## Exercise
From the listing below, pull each line that includes "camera".

## Supplied information
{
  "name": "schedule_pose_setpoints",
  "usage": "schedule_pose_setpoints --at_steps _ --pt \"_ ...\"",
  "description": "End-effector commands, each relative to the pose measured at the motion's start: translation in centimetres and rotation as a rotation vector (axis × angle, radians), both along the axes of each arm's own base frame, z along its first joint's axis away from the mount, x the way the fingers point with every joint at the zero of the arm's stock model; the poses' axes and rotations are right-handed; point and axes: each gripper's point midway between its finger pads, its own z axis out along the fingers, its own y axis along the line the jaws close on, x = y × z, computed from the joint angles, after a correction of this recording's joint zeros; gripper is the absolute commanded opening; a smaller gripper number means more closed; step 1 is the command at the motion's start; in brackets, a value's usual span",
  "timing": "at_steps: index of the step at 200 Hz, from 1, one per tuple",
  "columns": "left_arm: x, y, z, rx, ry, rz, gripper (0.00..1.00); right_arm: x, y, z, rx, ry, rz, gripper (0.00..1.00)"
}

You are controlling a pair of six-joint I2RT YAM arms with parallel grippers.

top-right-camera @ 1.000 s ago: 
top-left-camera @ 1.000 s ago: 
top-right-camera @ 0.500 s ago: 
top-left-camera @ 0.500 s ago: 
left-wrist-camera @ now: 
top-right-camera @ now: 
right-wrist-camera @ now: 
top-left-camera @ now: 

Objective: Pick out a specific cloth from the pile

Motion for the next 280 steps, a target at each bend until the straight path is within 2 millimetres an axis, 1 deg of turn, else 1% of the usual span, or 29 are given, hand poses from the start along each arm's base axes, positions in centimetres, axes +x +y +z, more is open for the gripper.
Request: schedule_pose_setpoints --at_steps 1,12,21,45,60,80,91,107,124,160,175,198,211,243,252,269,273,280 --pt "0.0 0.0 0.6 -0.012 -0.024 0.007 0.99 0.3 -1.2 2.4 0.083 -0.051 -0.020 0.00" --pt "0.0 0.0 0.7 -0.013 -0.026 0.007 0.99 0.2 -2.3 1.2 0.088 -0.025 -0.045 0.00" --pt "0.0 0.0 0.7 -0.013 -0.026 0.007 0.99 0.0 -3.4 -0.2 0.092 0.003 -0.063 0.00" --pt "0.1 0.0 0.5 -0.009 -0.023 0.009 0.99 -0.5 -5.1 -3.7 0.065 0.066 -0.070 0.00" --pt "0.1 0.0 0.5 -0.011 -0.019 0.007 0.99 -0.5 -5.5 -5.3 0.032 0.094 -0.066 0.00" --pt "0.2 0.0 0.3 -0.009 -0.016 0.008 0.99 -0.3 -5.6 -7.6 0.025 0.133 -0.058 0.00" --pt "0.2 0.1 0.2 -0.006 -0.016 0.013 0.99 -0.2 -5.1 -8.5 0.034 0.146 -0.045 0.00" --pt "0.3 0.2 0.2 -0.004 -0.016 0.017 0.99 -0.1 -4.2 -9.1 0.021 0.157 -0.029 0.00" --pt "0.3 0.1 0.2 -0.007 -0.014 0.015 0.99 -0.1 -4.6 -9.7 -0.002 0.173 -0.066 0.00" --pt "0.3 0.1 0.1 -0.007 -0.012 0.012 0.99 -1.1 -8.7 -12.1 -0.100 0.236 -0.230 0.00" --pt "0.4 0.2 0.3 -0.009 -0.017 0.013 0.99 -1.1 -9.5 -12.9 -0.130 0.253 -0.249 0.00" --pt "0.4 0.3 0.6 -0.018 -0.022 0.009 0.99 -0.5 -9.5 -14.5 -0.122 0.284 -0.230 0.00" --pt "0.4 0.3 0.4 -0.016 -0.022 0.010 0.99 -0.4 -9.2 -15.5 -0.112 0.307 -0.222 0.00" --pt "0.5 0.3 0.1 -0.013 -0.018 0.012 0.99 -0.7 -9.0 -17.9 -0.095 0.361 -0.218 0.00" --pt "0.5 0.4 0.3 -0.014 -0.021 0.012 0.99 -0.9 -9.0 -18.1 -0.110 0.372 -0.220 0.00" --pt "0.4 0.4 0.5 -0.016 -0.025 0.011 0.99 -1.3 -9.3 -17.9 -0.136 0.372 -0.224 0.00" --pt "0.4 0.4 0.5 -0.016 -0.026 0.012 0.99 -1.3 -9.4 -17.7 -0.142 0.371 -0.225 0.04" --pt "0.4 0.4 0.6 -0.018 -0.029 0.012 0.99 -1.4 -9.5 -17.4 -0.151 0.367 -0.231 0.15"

## Answer section
top-right-camera @ 1.000 s ago: 
top-left-camera @ 1.000 s ago: 
top-right-camera @ 0.500 s ago: 
top-left-camera @ 0.500 s ago: 
left-wrist-camera @ now: 
top-right-camera @ now: 
right-wrist-camera @ now: 
top-left-camera @ now: 

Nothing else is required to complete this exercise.